NATIONAL AGRICULTURAL HIGHER EDUCATION PROJECT (NAHEP) has been formulated by Indian Agricultural Research Institute with a total cost of Rupees 1100 crores (US$ 165 million) for five years starting from 2017-18. The project is proposed on 50:50 cost sharing basis between the World Bank and the Government of India, implemented at the Education Division, Indian Agricultural Research Institute, New Delhi. So that a holistic model can be developed to raise the standard of current agricultural education system that provides more jobs and is entrepreneurship oriented and on par with the global agriculture education standards. The mandate of Indian Agricultural Research Institute/DARE includes promotion and coordination of education in agriculture, agro-forestry, animal husbandry, fisheries, home science and allied sciences in the country. Indian Agricultural Research Institute is now embarking upon an ambitious step in further strengthening the National Agricultural.
NAHEP-CAAST-VNMKV Center has been formulated by VNMKV with a total cost of Rupees 17.88 Crore at the exchange rate of Rs. 64.75 = 1US$ for three years starting from 2019-20 to 2022-23. The project is proposed on 50:50 cost sharing basis between the World Bank and the Government of India, implemented at VNMKV. Overall, the project aims to establish an advanced basic engineering hardware and software setup such as Mechatronics, CAD/CAM/CAE, 3-D Printers and Instrumentation Laboratories for Agribots, Agri-drones and Agri-AGVs., so that a holistic model can be developed to raise the standard of current agricultural education system that provides more jobs and is entrepreneurship oriented and on par with the global agriculture education standards.

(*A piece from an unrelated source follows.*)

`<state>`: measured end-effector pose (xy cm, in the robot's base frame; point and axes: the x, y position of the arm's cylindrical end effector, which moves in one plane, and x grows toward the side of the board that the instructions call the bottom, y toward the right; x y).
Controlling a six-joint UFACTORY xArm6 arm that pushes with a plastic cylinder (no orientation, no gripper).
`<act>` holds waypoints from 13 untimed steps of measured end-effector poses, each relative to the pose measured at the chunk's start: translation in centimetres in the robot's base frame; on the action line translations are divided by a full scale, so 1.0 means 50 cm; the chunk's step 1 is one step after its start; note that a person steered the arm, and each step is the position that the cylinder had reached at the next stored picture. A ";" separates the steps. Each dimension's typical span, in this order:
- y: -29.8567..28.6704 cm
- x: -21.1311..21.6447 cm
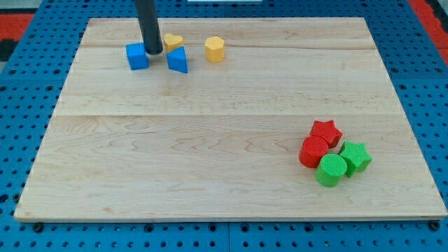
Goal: Place the blue cube at the bottom left side of the blue triangle
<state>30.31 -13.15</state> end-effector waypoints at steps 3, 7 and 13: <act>0.220 0.098; -0.044 0.000; -0.253 -0.025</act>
<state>29.08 -25.78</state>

NAHEP-CAAST-VNMKV is now embarking upon an ambitious step in further strengthening the digital farming solutions for enhancing productivity by robots, drones, and AGV’s; with financial assistance of the World Bank and ICAR investing on infrastructure, competency and commitment of faculty and attracting talented students to agriculture.
As per NAHEP objectives following sub objectives are proposed related to CDKS.
- To establish the laboratories related to Agri bots, Agri drones and Agri AGVs application in CDKS, such as GIS, Remote sensing and modelling software’s in computational lab for climate based digital support centre.
- To involve PG/ Ph. D. (Agri. Engineering, Agronomy and Soil Science etc.) students in project work, elective courses and certificate courses related to CDKS.
- To develop case studies, internet of things (IoT), Apps and software tools related to CDKS.
- To conduct training programmes (one week/ two week) related to CDKS.
- To developArtificial Intelligence in Agriculture digital tools, equipment’s for students, faculty, farmers and entrepreneurs.
- To establish national / international level collaborative work/ MOU with IIT Kharagpur, IIT Bombay and Overseas universities.
Climate change is one of the most extreme challenges Indian agriculture is facing today and will have to deal with in future. There have been overwhelming and growing scientific evidences to establish that the world is getting warmer due to climate change and such increasing weather variability and worsening extremes will impact the agriculture sector more and more adversely.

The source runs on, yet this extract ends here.